* Work item *
Every line of the material below that holds the string "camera" should be copied.

>>>>>

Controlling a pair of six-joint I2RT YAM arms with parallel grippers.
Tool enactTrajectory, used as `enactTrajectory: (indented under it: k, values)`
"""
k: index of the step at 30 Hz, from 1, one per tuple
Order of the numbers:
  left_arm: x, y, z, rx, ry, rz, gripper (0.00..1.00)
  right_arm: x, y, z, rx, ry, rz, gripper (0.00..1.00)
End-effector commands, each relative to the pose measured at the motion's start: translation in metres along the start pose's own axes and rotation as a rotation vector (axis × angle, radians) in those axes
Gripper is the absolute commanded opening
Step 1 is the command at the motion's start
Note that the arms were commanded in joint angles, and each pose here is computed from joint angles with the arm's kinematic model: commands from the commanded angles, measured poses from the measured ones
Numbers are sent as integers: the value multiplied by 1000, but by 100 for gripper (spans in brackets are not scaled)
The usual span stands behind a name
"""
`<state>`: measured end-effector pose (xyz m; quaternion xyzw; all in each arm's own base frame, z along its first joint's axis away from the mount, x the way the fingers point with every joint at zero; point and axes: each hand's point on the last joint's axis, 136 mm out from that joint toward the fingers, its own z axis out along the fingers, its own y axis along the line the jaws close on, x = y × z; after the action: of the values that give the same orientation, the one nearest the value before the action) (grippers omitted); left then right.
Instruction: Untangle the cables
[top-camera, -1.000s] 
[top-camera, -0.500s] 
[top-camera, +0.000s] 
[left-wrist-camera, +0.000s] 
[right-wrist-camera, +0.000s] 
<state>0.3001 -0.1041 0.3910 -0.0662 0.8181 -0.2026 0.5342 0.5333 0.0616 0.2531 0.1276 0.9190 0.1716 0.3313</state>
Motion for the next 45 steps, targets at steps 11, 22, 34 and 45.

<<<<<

* Completed exercise *
[top-camera, -1.000s] 
[top-camera, -0.500s] 
[top-camera, +0.000s] 
[left-wrist-camera, +0.000s] 
[right-wrist-camera, +0.000s] 

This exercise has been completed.